SSO Configuration

[sagar....@flowian.com]

Hi Team,

We are trying to set-up a SSO (Single Sign On) for one of our client. We have done all the configurations and settings required for SSO.

But still the SSO is not working properly.

Is there any extra configuration needs to be done on Client side ?

Please suggest.

Regards,
Sagar

[Bidisha Das]

Hi Sagar,

You can refer to : http://docs.runmyprocess.com/Integration_Guide/Google/Authentication for SSO related information.

Please make sure you have configured everything properly.

Thanks & Regards

Bidisha  

[sagar....@flowian.com]

Hi Bidisha,

We have done all the configuration. But still we are not able to establish the SSO.

Please suggeest.

Regards,
Sagar

[Bidisha Das]

Hi Sagar,

Would you please let me know about your SSO configuration in details? I mean the steps you followed.

Thanks & Regards

Bidisha

[Bidisha Das]

Hi Sagar,

Would you please let me know what error you are facing exactly and how you configured SSO in RMP in details?

Thanks & Regards

Bidisha

[sagar....@flowian.com]

Hi Bidisha,

We have got all the information from the client and we have populated the following-

1] SSO Redirect.
2] Logout Redirect.
3] Name id format.
4] And Certificate.

We are getting redirected to the right URL(SSO Redirect) when trying to access any RMP url.

But it does not go through.

We want to show you the configuration and discuss few points.

Regards,
Sagar

[Bidisha Das]

Hi Sagar,

Can you check on the below configurations in RMP? We can probably take a Hangout session tomorrow if not solved.

RMP (RunMyProcess) Application Side SSO Configuration

1.    Create a test user and login with this test user.

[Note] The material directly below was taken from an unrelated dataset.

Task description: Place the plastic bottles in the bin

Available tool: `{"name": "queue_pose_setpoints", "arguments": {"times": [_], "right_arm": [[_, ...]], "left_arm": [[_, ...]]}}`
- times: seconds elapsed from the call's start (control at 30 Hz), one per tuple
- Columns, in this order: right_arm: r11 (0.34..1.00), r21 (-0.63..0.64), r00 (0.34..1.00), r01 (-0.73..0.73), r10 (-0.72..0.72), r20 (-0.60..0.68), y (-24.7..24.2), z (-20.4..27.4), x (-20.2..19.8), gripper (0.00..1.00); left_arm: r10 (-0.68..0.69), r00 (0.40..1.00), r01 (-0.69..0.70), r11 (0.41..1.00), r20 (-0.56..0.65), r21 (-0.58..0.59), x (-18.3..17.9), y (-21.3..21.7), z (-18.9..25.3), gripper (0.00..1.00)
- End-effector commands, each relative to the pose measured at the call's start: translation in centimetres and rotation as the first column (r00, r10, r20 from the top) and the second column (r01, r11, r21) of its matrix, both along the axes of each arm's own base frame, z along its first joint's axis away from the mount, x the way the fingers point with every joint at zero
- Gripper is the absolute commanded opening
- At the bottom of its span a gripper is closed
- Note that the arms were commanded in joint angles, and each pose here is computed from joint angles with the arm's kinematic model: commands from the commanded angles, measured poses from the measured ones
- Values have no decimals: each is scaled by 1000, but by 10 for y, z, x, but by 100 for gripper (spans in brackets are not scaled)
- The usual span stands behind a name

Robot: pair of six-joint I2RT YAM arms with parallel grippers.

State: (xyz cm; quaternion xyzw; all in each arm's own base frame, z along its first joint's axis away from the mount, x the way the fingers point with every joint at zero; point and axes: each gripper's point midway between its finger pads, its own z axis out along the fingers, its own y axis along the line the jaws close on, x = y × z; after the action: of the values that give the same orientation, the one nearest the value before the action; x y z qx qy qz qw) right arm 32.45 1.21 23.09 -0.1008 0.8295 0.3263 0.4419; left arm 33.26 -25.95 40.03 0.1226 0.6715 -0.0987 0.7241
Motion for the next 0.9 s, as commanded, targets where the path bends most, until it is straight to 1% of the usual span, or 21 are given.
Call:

2.    Go to ACCOUNT > USERS.

Note: This test user must already be provisioned in AD. Every RunMyProcess user has a unique id which is his email address/login.

 

 

3.    Go to ACCOUNT > Configuration > 'Authentication method' tab. Select method type : SSO with Samlv2 as shown in screenshot below

 

 

 

 

4.    You are asked to enter 4 parameters:

 

                      I.        SSO redirect URL = SAML 2.0 Endpoint. When you attempt to access a RunMyProcess page without being RunMyProcess authenticated, Server performs a SAML assertion on this urn and waits the SSO is giving confirmation you're SSO authenticated. In ADFS SSO case this url is :

HTTP-Redirect" =https://rmp.runmyprocess.local/adfs/ls/

We are giving localhost for this test i.e. localhost/adfs/ls/

 

                    II.        Logout redirect = SLO Endpoint. When you attempt to logout, our server logs you out from RunMyProcess and then performs a SAML request to this URL to log you out from SSO. In ADFS SSO case this url is :

HTTP-POST" =https://rmp.runmyprocess.local/adfs/ls/

We are giving localhost for this test i.e. localhost/adfs/ls/

 

                   III.        Account Management redirect. SSO Management Page\

https://rmp.runmyprocess.local/adfs/services/trust/artifactresolution

We are giving localhost for this test i.e.

localhost/adfs/services/trust/artifactresolution

 

                  IV.        Name Id Format. This indicates the name of the field on SSO side where user's email address is stored. After the login SAML assertion is sent, the SSO answers with that field value and the RunMyProcess server will try to find the matching user on the RunMyProcess account.

 

                    V.        Certificate. This is the SSO certificate RunMyProcess needs to check your SSO is who he claims to be. Do enter the 4 parameters from your SSO settings, then save:

 

 

 

 

This is a signing certificate in screenshot above, To get this Certificate details, Login to AD FS Server > Open AD FS Management console > Expand Service > Click on Certificates > Export Token-Signing Certificate details

 

 

 5.    User should now be able to login.